# Aim of the exercise
Find each line below containing the word "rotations" and copy it.

# Records contained in a dataset
● ● ●

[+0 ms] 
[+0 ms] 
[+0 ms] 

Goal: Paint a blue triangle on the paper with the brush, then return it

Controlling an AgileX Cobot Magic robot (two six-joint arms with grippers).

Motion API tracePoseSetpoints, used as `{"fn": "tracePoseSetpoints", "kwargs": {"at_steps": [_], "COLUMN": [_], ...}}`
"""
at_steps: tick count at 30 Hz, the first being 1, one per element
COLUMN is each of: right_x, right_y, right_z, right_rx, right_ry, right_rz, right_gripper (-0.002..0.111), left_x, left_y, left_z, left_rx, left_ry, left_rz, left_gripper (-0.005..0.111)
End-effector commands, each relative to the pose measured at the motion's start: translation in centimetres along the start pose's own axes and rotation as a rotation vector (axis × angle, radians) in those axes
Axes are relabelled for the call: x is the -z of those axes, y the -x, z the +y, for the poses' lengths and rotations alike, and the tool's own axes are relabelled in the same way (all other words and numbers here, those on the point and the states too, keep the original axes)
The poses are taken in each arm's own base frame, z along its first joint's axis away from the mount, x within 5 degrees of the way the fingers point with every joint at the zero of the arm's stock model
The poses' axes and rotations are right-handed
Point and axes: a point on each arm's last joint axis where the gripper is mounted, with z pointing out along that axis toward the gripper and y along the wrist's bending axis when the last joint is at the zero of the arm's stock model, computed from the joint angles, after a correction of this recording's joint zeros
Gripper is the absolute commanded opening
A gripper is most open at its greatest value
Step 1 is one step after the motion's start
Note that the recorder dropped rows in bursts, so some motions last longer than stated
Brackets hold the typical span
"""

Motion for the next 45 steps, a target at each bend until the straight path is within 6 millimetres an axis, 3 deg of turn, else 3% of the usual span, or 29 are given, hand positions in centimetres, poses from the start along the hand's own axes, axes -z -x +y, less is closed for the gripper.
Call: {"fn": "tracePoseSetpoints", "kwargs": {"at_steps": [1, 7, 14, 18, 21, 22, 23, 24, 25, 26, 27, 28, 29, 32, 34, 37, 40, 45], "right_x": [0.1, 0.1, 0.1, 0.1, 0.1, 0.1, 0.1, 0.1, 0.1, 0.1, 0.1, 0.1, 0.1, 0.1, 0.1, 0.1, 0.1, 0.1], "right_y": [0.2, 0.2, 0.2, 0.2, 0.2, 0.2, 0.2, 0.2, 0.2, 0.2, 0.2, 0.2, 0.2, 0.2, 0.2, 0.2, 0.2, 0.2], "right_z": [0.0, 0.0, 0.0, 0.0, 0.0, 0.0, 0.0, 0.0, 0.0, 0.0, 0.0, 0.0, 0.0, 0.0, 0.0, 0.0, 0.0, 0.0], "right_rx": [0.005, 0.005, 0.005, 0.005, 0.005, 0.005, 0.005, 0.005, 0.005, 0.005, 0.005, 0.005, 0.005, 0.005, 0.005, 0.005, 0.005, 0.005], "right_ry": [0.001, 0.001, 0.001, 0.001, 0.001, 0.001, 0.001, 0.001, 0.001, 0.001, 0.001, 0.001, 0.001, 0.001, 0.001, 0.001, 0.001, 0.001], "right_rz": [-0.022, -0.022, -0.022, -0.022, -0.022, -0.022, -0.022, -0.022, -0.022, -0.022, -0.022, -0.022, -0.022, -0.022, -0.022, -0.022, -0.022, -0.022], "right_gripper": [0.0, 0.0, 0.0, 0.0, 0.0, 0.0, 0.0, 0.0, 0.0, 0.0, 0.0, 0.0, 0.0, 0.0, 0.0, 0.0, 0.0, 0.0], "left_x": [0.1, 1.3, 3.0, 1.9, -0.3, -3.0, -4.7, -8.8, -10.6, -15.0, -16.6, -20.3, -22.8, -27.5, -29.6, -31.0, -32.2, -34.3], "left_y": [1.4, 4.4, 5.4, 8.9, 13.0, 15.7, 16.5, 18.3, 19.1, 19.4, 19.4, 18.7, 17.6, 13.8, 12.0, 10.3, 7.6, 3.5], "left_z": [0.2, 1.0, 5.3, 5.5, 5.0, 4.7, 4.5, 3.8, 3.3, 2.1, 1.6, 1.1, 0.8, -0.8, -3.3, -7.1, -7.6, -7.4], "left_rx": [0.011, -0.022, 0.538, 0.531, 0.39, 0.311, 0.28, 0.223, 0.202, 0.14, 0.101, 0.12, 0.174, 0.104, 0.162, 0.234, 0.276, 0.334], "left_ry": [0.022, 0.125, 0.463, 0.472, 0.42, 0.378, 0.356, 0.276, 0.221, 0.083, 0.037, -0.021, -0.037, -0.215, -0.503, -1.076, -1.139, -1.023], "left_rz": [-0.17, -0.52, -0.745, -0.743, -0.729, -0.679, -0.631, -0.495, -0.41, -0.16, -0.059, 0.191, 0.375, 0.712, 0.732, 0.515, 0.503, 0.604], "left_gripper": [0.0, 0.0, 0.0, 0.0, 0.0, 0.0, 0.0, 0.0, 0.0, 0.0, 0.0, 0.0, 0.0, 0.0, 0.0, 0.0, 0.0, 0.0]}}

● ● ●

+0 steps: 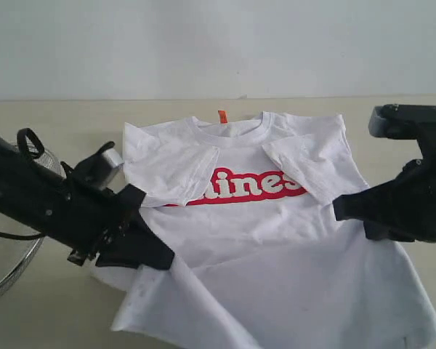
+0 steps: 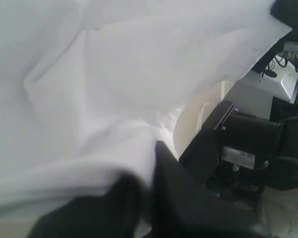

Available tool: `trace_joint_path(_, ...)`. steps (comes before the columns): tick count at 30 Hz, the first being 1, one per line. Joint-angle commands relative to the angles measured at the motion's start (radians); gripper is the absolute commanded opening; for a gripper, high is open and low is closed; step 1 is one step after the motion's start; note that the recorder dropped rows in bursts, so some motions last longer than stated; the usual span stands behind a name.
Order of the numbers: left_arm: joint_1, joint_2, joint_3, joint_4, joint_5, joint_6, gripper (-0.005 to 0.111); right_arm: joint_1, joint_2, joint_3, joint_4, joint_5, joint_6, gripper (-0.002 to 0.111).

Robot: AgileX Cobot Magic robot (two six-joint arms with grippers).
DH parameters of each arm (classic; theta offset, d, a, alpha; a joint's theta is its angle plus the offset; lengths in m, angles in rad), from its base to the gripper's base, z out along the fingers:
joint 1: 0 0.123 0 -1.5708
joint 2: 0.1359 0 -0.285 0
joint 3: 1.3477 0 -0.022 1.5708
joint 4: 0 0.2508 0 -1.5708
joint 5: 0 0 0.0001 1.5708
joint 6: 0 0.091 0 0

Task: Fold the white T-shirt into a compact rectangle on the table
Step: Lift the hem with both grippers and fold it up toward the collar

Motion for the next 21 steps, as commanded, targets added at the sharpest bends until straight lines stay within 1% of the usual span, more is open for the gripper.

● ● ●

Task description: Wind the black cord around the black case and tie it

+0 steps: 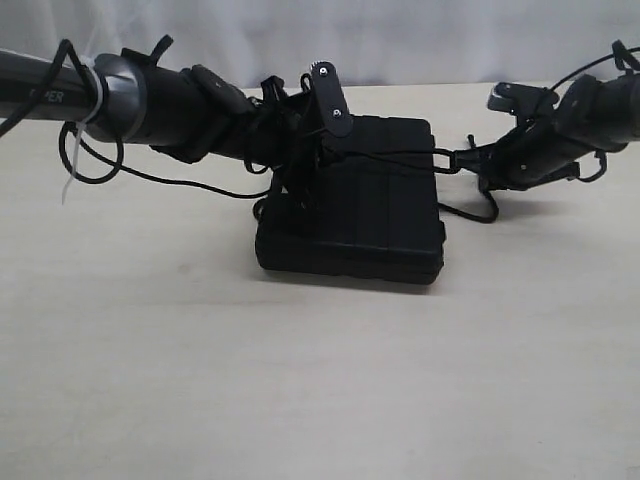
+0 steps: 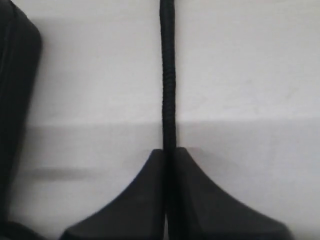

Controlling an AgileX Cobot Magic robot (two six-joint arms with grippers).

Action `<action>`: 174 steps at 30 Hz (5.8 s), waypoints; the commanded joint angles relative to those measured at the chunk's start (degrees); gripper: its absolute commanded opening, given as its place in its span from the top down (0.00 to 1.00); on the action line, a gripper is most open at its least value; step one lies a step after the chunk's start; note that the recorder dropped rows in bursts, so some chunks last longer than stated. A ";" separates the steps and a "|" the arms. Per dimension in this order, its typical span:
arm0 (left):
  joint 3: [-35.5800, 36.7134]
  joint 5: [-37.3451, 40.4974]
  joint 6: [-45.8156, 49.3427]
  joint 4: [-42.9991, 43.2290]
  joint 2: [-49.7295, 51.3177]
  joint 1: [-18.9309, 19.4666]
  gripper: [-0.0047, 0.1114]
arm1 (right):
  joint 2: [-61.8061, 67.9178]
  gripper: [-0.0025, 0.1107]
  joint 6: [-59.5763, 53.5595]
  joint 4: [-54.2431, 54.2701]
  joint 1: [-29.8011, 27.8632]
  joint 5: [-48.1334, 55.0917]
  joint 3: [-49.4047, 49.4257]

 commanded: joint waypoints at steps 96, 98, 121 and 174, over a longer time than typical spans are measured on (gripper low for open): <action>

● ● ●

# The completed task
Axes are relabelled for the call: x is the -z of those axes, y the -x, z the +y, for the poses' lengths and rotations alike, and the tool's own axes are relabelled in the same way (all other words and numbers here, those on the point and the states too, keep the original axes)
The poses' axes and rotations are right-handed

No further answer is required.